→ Task requirements:
Will you write out the data exactly, excluding every picture?

----------

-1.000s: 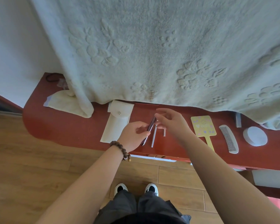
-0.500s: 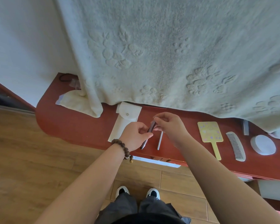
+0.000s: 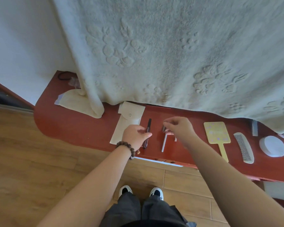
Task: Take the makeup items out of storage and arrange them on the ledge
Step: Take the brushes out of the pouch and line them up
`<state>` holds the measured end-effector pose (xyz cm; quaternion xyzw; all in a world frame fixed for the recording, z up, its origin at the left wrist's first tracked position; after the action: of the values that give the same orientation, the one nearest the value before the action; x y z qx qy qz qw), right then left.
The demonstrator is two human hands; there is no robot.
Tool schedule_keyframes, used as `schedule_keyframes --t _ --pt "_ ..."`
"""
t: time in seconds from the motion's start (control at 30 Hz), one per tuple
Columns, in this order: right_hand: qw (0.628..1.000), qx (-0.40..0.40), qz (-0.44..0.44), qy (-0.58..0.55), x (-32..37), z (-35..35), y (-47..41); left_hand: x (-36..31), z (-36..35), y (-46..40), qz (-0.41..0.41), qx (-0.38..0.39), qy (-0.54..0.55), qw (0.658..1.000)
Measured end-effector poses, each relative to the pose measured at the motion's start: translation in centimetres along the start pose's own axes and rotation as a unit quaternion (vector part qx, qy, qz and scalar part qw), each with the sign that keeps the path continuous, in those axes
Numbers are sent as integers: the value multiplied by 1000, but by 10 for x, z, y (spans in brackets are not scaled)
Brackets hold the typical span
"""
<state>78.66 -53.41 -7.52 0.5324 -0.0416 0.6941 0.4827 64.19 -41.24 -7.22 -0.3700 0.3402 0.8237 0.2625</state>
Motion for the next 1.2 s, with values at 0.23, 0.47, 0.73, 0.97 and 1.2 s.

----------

→ Reply to the task:
-1.000s: 
-0.500s: 
+0.000s: 
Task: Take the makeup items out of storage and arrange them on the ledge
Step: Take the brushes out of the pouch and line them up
`<state>` holds the measured end-effector pose (xyz cm; quaternion xyzw; all in a world frame fixed for the recording, z up, its origin at the left wrist's first tracked position; after the action: of the values that give the same orientation, the one nearest the value before the action; x y z qx qy qz qw), right then left.
The demonstrator is two human hands; there is no robot.
Tool schedule_keyframes, used as `schedule_keyframes --t _ --pt "_ ..."`
"""
t: time in seconds from the motion's start (control at 30 Hz), one per tuple
Columns, in this order: right_hand: qw (0.628..1.000), qx (-0.40..0.40), qz (-0.44..0.44), qy (-0.58..0.55), x (-32..37), z (-35..35), y (-47..41); left_hand: x (-36..31), z (-36..35), y (-46..40), qz (-0.41..0.41), qx (-0.38..0.39), qy (-0.54..0.55), qw (0.658..1.000)
Measured end-effector poses, each relative to the pose measured at the motion's start: translation in centimetres along the start pose's own axes and rotation as a unit quaternion (vector part qx, qy, qz and scalar part qw), each with the sign that keeps the path continuous, in those axes
Numbers are sent as integers: the value multiplied by 1000, but by 10 for x, z, y (spans in brackets are not scaled)
Brackets hold the typical span
"""
<state>78.66 -53.41 -7.52 0.5324 -0.0416 0.6941 0.4827 64.19 -41.24 -7.22 -0.3700 0.3402 0.8237 0.2625</state>
Motion for the next 1.2 s, with values at 0.23, 0.47, 0.73, 0.97 and 1.2 s.

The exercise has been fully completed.